Thoughts on the Financial Crisis

The other day, we received a blistering email from a Radar reader complaining about our silence on the subject of the economic meltdown. I wrote back:

There are a lot of people bloviating about the financial crisis. It’s outside of our area of expertise, so there didn’t seem to be a lot of urgency to add to the hot air. Even professional economists and financial experts disagree on where this is going. I’ve been reading a lot, and sharing the best links via my twitter feed, but frankly, I’m feeling that we’re in the middle of a wave that no one completely understands.

Meanwhile, I did in fact spend my NY Web Expo talk on the idea that “I sense a storm coming” (Rilke quote), and the idea that companies and individuals need robust strategies (ones that can work even in uncertain times), with one robust strategy being to “work on stuff that matters.”

That Rilke quote, from the poem The Man Watching, translated by Robert Bly, has this great line about letting ourselves be washed over by events greater than ourselves:

I can tell by the way the trees beat, after

so many dull days, on my worried windowpanes

that a storm is coming…

What we choose to fight is so tiny!

What fights us is so great!

If only we would let ourselves be dominated

as things do by some immense storm,

we would become strong too, and not need names.

I’ve been feeling a lot like that. Watchful. Listening. Learning. Not rushing about fighting the small things of the moment but letting the storm wash in. It will change us.
That can be good. And as the storm washes through, it will become clear what we have to do.

I’ve been quoting that poem in my talks since Why I Love Hackers at ETech in March. It ends with a ringing invocation to work on challenging problems, problems that stretch us, as the wrestlers of the Old Testament were challenged by wrestling with the angel. That seems to me to be the heart of what we need to do now.

I hadn’t thought to do this earlier, but it occurs to me that I might also share here the message that I sent out to all O’Reilly employees by email a week or so ago (edited slightly to remove a few company-specific details):

Many of you have no doubt been alarmed by the developments of the last couple of weeks in financial markets, so I wanted to put a few thoughts out to all of you before disappearing on a combination of vacation and business travel for the next 3+ weeks.

…at the last company meeting, I talked about a theme that I’ve expanded on in public talks like the one I did at Ignite Boston and at Web 2.0 Expo in New York the week before last: the idea that robust strategies are ones you’d adopt in good times and in bad.

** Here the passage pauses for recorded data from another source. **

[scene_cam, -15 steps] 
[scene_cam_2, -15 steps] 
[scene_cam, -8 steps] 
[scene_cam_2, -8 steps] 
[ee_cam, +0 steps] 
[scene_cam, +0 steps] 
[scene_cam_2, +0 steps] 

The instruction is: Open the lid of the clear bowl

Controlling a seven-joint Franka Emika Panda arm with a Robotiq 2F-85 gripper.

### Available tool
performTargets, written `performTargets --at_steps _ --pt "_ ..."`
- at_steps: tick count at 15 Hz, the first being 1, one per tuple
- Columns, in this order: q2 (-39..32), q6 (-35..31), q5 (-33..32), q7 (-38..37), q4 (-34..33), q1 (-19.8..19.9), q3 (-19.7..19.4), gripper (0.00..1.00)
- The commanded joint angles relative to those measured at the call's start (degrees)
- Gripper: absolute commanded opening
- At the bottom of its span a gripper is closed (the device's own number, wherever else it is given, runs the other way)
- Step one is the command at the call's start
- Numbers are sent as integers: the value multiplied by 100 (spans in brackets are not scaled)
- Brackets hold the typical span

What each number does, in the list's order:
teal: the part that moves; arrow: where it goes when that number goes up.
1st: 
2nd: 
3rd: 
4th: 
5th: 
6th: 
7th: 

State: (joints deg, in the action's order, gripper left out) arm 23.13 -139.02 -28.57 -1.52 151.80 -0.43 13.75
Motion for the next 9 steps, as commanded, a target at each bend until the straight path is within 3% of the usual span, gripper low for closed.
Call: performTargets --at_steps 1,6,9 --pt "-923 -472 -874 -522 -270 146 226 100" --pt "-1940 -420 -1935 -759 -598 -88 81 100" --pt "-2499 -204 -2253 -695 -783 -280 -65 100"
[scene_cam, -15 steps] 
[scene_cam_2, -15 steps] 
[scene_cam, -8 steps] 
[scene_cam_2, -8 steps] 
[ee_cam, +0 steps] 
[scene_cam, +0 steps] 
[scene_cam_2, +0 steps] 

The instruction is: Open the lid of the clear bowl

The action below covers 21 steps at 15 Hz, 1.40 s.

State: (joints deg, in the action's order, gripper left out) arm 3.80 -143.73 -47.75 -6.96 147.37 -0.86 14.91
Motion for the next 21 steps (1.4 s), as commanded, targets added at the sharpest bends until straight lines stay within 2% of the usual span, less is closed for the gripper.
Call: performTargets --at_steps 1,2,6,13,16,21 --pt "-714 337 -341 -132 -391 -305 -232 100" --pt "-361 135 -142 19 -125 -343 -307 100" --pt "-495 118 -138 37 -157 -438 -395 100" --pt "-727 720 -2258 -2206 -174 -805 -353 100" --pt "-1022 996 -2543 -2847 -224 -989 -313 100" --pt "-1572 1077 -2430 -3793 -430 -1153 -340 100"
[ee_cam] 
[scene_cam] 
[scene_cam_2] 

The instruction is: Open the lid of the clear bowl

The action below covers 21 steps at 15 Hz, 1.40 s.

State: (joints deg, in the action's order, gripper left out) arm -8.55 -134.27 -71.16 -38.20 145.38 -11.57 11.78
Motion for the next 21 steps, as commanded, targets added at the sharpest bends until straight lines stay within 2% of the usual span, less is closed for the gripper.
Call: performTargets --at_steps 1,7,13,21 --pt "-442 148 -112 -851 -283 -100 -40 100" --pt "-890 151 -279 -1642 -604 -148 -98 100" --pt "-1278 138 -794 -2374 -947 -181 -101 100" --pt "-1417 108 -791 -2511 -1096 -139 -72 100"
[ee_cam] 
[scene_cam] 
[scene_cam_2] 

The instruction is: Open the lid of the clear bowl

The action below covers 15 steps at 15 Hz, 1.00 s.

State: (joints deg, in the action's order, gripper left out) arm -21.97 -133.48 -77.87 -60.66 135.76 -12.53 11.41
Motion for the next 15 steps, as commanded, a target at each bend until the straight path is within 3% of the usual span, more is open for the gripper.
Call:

And I argued that we probably end up with more robust strategies if we assume the worst rather than the best.

We could be in for a long, rough time in the economy. I’m not going to say otherwise.

But I also want to point out that rough times are often the best times for creativity, opportunity and change. We transformed ourselves from a technical writing consulting company into a book publishing company as a result of the huge economic downturn of the mid-80s. After the dotcom bust in 2001, we launched Safari Books Online, Missing Manuals, the Web 2.0 conferences, Foo Camp, Make: magazine, the O’Reilly School of Technology, and a host of other initiatives that have fueled our growth and that define the company today. We diversified and invested in new ideas.

It was a painful period but one that made us better and stronger as a company.

And if you look at history, you see that this has always and everywhere been true. It’s not an accident that economist Joseph Schumpeter talked about the “creative destruction” inherent in capitalism. Great problems are also great opportunities for those who know how to solve them. And looking ahead, I can see great opportunities.

The energy crisis (both global warming and the oil price shock) is helping people to focus on how technology can transform the energy sector. The financial crisis has demonstrated just how out-of-whack an unregulated, proprietary, black-box approach can get. This will lead to an emphasis on regulation, but I hope, above all, on transparency. This is of course analogous to what happened with open source software. Meanwhile, the mobile revolution will continue, regardless of the state of the economy. If it can prosper in Africa, it can prosper even in an American downturn. And all the stuff we’re exploring with Make: new materials, new approaches to manufacturing, and the “open source” approach applied to hardware, will take us in unexpected directions. And all of these areas can benefit from what we do best: capturing and spreading the knowledge of innovators.

We don’t know yet how problems in the overall economy will affect our business. But what we can do now are the things we ought to be doing anyway:

  • Work on stuff that matters: Assuming that the world does go to hell in a handbasket, what would we still want to be working on? What will people need to know? (Chances are good that they need to know these things in a world where we all continue to muddle along as well.)
  • Exert visionary leadership in our markets. In tough times, people look for inspiration and vision. The big ideas we care about will still matter, perhaps even more when people are looking for a way forward. (Remember how Web 2.0 gave hope and a story line to an industry struggling its way out of the dotcom bust.)
  • Be prudent in what we spend money on. Get rid of the “nice to do” things, and focus on the “must do” things to accelerate them.

    These are all things we should be doing every day anyway. Sometimes, though, a crisis can provide an unexpected gift, a reminder that nobody promised us tomorrow, so we need to make what we do today count.

This seems like good advice for Radar readers as well. I will try to write further on the theme of “work on stuff that matters” in the days ahead.